A retired chemical engineer from Maryland and his wife pointed out their 21‐year‐old daughter to another visitor. “That baby she's carrying is my grandson,” said the man. “I don't know what's’ going to become of him.”


The Hare Krishnas preach that women have a natural propensity for child‐rearing and caring for the home, but also advise against strong emotional attachments inside a family. It is recommended that children should be sent by the time of their fifth birthday to the cult's school in Dallas.

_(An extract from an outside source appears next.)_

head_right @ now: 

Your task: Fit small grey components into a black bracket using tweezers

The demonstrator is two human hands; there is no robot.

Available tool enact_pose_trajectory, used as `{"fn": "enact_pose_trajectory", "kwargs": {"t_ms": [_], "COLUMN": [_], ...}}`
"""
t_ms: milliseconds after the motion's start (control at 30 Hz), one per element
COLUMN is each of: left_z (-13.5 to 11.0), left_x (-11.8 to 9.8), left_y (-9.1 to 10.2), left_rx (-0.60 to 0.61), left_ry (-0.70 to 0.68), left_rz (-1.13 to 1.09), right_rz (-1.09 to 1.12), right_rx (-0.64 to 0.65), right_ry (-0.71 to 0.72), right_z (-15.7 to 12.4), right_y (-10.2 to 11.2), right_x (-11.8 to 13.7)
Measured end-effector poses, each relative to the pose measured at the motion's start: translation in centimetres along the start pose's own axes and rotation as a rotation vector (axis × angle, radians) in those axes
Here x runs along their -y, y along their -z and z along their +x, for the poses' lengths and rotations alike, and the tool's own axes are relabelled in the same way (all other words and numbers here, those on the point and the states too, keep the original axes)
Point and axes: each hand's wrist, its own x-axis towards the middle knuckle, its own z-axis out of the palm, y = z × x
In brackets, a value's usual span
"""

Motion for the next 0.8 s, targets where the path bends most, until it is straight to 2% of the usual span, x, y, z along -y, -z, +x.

James Hammond, a college student from Maine who came to the festival to explore Krishna consciousness further, had his doubts. “It seems young people do things like this in a fit of depression,” he remarked “I get skeptical when I see all these people who've done all these depressing things in drugs get caught up in stuff like this. You keep hearing the same old cliches about how hign they are on it and how rewarding it is, and the next time you see them they're, into something else.” How many devotees dropped out of the movement it not publicly discussed by the leaders, who call the process “blooping.”


“Bloop,” explained Rasananda Das, an intense 29‐year‐old former medical student named Hyman Zuckerman, “is the sound the soul makes as it falls into the pool of materialism.”